Because Debrè comes to us from another time, when a life could be let with purpose and honesty without being suffocated under a landfill of superfluous garbage we find it impossible to resist. She’s a radical, that species thought lost to the earth, turned in in exchange for complacency and stultifying safety. If there is a comparison to be made, and the unwritten laws of the review apparently demand it, it’s with Simone Weil, Margery Kempe, Christina the Astonishing (a name I have long wanted to crowbar into a review, I must admit). She’s a mystic, barely of this earth.
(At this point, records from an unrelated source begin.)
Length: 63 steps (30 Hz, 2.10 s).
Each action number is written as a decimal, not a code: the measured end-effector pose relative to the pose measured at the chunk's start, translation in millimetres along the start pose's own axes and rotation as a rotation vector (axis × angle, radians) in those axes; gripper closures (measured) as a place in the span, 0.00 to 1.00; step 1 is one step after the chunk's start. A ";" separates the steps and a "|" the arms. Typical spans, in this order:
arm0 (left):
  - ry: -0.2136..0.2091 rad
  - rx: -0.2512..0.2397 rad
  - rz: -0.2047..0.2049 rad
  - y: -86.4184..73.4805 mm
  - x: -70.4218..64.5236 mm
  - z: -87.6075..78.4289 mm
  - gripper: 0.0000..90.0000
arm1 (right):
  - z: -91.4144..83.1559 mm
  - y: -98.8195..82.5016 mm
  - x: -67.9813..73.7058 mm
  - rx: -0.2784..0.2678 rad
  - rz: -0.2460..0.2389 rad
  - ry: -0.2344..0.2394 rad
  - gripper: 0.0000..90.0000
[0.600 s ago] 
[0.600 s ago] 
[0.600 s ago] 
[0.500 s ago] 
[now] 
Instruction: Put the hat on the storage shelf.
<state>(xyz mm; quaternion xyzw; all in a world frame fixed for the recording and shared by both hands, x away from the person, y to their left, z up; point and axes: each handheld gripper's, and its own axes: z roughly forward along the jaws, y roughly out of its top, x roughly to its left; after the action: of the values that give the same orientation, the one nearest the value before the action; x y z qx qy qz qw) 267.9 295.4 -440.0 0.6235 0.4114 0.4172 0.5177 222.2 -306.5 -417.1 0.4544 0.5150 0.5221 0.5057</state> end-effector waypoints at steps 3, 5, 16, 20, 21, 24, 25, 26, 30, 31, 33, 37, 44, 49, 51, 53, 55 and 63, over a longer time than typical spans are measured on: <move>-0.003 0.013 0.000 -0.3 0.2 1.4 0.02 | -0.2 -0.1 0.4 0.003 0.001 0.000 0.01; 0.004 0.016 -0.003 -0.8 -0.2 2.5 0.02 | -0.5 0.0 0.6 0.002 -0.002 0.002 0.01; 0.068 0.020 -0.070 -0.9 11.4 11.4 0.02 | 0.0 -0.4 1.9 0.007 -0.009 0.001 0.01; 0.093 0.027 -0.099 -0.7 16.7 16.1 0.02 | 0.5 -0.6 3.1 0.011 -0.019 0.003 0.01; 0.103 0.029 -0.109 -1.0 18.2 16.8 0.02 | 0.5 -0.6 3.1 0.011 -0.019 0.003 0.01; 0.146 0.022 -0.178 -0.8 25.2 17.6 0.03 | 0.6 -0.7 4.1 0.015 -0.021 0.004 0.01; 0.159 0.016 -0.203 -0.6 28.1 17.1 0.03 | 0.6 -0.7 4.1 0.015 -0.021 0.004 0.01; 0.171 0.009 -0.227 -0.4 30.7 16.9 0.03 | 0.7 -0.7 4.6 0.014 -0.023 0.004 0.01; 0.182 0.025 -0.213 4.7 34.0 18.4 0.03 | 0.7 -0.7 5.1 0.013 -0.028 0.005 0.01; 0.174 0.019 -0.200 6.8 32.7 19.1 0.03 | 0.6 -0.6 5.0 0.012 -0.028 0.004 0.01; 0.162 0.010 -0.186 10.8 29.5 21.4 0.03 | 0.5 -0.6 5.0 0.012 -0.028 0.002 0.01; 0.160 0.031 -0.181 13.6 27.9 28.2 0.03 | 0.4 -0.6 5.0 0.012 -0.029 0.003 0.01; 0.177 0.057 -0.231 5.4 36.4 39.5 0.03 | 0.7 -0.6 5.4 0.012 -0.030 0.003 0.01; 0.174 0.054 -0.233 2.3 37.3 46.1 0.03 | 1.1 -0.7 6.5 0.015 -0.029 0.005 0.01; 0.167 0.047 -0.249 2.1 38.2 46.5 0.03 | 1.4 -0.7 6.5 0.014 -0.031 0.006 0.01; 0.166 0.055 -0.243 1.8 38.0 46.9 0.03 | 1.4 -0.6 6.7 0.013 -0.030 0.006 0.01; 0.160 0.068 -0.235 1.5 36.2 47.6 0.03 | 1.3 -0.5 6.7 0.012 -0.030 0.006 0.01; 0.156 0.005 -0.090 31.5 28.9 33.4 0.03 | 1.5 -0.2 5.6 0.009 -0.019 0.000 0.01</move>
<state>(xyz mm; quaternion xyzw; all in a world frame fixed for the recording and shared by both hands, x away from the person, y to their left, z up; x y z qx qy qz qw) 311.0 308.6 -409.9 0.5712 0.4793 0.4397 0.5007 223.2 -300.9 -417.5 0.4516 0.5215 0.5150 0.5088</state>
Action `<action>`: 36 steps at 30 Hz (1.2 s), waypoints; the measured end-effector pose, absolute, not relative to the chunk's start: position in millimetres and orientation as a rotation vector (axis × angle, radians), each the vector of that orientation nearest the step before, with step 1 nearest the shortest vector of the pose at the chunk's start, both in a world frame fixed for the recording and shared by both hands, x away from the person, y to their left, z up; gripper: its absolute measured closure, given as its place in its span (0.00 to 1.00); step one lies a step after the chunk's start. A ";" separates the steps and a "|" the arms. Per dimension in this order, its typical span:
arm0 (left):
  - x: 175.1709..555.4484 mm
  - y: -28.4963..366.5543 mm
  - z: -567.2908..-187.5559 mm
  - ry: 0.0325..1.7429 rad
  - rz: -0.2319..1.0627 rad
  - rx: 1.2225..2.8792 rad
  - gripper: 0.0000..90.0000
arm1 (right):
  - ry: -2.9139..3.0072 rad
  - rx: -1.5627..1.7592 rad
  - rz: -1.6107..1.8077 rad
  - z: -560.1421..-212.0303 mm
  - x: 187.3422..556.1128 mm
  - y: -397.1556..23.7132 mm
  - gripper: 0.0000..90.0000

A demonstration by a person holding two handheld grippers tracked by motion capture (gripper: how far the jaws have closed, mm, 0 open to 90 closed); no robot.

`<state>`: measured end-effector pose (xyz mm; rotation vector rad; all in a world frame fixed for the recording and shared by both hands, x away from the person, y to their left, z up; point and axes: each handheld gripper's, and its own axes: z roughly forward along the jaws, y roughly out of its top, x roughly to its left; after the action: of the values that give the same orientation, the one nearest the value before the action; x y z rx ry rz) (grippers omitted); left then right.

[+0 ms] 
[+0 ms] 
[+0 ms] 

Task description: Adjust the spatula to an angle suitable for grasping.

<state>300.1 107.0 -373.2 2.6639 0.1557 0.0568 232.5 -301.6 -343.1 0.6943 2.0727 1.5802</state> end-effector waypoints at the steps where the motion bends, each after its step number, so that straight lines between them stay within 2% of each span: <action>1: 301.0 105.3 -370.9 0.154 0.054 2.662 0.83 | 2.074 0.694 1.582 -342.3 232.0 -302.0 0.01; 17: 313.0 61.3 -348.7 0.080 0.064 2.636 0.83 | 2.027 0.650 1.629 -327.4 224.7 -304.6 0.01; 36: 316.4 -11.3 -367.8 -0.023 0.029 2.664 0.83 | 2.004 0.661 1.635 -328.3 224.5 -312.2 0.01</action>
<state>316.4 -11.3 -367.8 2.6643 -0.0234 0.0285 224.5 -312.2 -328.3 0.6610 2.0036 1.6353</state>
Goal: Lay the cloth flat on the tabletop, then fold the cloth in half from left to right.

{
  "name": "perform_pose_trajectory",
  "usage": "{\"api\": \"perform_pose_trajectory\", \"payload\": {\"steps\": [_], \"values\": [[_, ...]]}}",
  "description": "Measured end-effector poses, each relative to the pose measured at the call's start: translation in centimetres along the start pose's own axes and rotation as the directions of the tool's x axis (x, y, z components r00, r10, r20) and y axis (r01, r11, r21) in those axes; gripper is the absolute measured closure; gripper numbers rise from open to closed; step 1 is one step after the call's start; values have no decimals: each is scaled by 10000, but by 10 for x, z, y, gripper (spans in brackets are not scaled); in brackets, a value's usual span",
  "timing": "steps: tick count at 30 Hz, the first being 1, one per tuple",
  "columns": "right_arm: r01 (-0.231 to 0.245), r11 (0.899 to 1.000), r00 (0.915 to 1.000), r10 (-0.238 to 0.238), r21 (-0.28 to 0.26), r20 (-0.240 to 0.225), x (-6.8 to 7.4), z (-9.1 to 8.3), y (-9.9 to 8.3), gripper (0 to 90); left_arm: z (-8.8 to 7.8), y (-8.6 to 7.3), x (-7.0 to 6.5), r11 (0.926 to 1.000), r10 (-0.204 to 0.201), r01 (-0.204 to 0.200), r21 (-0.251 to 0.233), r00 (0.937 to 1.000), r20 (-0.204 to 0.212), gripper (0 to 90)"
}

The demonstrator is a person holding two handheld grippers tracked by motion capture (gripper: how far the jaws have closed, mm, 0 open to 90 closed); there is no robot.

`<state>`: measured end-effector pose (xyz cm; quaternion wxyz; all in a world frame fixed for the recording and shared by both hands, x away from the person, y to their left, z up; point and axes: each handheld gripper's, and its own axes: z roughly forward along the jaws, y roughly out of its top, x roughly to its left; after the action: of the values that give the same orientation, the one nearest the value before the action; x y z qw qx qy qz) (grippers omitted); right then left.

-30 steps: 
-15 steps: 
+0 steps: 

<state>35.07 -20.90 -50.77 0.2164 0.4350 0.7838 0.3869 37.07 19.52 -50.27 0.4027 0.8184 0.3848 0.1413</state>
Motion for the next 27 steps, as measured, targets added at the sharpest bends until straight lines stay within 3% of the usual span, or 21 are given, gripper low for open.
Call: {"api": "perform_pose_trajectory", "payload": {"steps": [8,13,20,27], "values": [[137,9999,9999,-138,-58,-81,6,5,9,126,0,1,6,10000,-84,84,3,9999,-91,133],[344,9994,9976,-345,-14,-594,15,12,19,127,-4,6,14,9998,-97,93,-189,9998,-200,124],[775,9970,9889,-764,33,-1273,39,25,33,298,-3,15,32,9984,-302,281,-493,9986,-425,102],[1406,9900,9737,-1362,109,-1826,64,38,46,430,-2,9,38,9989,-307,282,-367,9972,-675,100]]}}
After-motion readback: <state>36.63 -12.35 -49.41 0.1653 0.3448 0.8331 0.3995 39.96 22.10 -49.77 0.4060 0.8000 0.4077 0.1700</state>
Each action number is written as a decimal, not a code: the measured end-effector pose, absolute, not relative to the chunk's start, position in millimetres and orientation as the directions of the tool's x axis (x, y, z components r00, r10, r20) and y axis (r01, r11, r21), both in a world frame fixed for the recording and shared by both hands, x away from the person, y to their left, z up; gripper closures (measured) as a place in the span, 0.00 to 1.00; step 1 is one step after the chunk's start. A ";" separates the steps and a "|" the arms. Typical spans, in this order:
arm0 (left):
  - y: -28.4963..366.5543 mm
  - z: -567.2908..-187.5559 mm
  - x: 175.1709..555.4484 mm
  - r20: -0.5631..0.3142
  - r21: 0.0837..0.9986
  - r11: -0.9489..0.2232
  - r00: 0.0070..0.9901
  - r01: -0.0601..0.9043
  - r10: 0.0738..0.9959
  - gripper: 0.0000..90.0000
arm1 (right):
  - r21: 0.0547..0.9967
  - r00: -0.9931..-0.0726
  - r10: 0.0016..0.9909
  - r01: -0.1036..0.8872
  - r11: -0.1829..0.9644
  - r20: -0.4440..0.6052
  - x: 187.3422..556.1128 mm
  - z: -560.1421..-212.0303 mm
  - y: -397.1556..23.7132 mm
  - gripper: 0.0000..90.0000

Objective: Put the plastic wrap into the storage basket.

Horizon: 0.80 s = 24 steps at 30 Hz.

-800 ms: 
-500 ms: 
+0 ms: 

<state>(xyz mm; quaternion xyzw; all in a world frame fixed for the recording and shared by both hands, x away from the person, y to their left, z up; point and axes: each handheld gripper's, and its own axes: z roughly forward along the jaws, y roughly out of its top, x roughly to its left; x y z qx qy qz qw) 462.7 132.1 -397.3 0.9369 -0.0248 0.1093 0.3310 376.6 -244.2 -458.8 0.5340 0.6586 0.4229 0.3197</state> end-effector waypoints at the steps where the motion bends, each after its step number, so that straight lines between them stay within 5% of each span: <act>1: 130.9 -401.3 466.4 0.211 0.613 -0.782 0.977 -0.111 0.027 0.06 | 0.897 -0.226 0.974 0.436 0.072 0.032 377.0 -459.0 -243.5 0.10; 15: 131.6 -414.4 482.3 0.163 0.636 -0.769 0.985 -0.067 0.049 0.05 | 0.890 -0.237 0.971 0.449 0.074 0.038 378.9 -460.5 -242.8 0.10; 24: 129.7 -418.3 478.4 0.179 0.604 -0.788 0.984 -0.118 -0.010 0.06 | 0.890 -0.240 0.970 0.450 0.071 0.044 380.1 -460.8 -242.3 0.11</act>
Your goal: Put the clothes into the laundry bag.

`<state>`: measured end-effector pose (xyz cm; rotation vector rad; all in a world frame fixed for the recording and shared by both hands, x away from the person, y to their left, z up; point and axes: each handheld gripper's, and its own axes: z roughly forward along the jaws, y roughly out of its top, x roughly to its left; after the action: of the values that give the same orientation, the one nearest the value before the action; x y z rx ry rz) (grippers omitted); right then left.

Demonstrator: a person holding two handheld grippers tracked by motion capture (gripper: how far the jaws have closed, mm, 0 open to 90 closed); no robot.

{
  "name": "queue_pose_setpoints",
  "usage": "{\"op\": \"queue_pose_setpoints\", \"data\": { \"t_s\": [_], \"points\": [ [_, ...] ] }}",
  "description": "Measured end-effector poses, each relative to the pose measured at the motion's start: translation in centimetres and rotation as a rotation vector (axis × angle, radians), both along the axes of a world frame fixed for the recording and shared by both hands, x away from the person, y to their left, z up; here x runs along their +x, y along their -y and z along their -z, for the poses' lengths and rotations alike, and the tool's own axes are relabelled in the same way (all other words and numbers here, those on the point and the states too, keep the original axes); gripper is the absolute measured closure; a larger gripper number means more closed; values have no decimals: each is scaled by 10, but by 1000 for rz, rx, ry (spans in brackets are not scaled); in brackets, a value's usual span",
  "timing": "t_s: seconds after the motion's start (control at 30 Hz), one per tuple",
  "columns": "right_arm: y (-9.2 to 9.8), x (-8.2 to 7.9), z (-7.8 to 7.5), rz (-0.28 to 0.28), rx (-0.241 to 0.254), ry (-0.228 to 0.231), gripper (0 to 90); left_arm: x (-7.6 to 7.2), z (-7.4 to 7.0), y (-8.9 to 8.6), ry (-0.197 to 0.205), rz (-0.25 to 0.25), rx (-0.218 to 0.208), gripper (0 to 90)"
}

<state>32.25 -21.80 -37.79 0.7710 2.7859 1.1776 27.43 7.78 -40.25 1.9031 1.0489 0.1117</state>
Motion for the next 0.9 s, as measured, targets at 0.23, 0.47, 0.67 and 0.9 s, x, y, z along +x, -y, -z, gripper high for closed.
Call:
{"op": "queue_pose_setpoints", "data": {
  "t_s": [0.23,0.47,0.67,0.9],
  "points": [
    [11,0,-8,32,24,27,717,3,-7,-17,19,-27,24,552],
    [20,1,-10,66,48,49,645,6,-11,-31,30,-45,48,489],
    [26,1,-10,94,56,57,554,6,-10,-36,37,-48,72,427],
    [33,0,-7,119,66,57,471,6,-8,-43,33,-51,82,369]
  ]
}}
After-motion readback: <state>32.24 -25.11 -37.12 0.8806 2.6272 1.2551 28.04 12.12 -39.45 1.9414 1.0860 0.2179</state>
The book itself: it’s raw alcohol, set aflame. The story of how she came to reject everything; possessions, comfort, stability, family, her name; and lived radically free from all of it. Of how she watched her father die, disintegrated by the years of obligation and hypocrisy. Of seeing her sister weep for that death, and feel utterly alien from her traditional life. It sounds cruel and nihilistic, but the reading is exhilarating, a shot of adrenaline to the heart. I found her previous, ‘Love Me Tender’, a little grating by the end but she’s a beacon here, a being of terrifying clarity and purpose.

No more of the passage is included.